Ruscio: «Sul bilancio sindaco concreto»

AVEZZANO. «Scuole, nuovo Municipio, parco Arssa e altri lavori per circa 13 milioni, insieme al fondo di 350mila, reperiti dall’amministrazione nonostante le difficoltà per ridare impulsi all’attività...
AVEZZANO. «Scuole, nuovo Municipio, parco Arssa e altri lavori per circa 13 milioni, insieme al fondo di 350mila, reperiti dall’amministrazione nonostante le difficoltà per ridare impulsi all’attività dell’Ente e al rilancio delle attività commerciali colpite dalla pandemia, rappresentano l’essenza del bilancio». È la replica dell’assessore al bilancio del Comune di Avezzano, Loreta Ruscio, e del presidente della commissione, Lucio Mercogliano, all’attacco sferrato da Lega, Forza Italia e Fratelli d’Italia sui fondi stanziati dall’amministrazione Di Pangrazio per le opere pubbliche.
«Non a caso gli operatori del commercio e le associazioni», proseguono Ruscio e Mercogliano, «hanno accolto con enfasi la misura di sostegno e avviato una collaborazione per far sì che quel tesoretto produca i suoi frutti, mentre le opere in bilancio, la maggior parte ascrivibili alla precedente amministratore Di Pangrazio, seguono un concetto elementare nella pubblica amministrazione nel portare alla meta i progetti in itinere. La risposta di qualche oppositore di centrodestra è stata tardiva e infarcita di una serie di inesattezze. Ben due settimane per provare a gettare tutto in caciara sperando che qualcuno ci caschi», sottolineano l’assessore al Bilancio e il presidente della commissione, «i cittadini però hanno già dato un segnale nei mesi scorsi optando per la capacità di gestione e la concretezza amministrativa del sindaco Di Pangrazio e della sua compagine. Volendo ragionare con il loro metro, non avremmo avuto il Teatro dei Marsi, le scuole antisismiche e la piscina comunale. La nostra linea», concludono Ruscio e Mercogliano, «è completare le opere, al di là delle scelte operate da chi ci ha preceduto, come ad esempio su piazza del Mercato, per evitare che i finanziamenti vadano perduti o fuggano verso altri lidi, come troppo spesso è capitato.
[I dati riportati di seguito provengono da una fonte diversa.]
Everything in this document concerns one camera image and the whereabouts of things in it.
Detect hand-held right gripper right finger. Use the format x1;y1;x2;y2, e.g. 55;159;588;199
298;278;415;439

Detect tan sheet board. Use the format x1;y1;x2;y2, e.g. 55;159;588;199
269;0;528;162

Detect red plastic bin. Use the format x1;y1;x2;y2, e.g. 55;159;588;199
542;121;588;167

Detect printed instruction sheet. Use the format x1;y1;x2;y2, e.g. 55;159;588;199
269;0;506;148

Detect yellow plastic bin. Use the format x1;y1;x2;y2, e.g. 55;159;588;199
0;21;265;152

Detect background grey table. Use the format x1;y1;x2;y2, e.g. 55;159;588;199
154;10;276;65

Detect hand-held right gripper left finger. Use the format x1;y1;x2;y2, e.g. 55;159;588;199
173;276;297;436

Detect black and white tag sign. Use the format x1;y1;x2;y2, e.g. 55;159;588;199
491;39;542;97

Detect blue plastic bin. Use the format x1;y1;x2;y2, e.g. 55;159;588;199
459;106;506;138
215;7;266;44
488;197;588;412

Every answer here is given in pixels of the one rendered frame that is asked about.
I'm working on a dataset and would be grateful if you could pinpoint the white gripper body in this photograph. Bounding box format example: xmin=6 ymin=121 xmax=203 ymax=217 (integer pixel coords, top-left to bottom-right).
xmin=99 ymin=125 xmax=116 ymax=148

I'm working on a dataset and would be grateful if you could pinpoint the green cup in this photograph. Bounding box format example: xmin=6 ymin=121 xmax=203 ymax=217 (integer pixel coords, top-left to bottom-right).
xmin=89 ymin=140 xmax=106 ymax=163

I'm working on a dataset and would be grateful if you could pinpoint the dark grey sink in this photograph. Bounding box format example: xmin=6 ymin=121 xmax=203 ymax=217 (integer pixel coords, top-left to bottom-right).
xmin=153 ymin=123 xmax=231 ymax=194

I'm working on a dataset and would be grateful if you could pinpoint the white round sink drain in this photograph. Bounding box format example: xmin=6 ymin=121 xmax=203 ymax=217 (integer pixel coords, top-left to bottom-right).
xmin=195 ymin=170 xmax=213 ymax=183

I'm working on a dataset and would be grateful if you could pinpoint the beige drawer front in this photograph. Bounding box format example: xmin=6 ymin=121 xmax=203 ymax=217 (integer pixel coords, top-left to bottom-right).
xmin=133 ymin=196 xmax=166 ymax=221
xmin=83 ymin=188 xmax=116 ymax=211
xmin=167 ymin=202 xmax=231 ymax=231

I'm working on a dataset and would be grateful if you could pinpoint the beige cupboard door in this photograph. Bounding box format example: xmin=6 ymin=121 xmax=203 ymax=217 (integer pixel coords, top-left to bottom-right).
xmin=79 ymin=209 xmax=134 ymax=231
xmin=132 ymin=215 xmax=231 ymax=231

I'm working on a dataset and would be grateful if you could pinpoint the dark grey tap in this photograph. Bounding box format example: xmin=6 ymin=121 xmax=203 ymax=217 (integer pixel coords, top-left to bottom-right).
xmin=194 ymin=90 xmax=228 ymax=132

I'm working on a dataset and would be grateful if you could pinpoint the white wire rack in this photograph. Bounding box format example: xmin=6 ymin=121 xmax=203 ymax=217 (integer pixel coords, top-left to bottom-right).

Sarebbe facile ricordare che i fondi dello stadio dei pini erano stati ottenuti dalla prima amministrazione Di Pangrazio. Perché nessuno li ha utilizzati? E quelli del Parco Torlonia a che epoca risalgono? E quelli relativi alla palestra Winner Team e al velodromo? Sarebbe utile in tempo di emergenza se qualcuno si impegnasse a lavorare per il bene di tutti». (f.d.m.)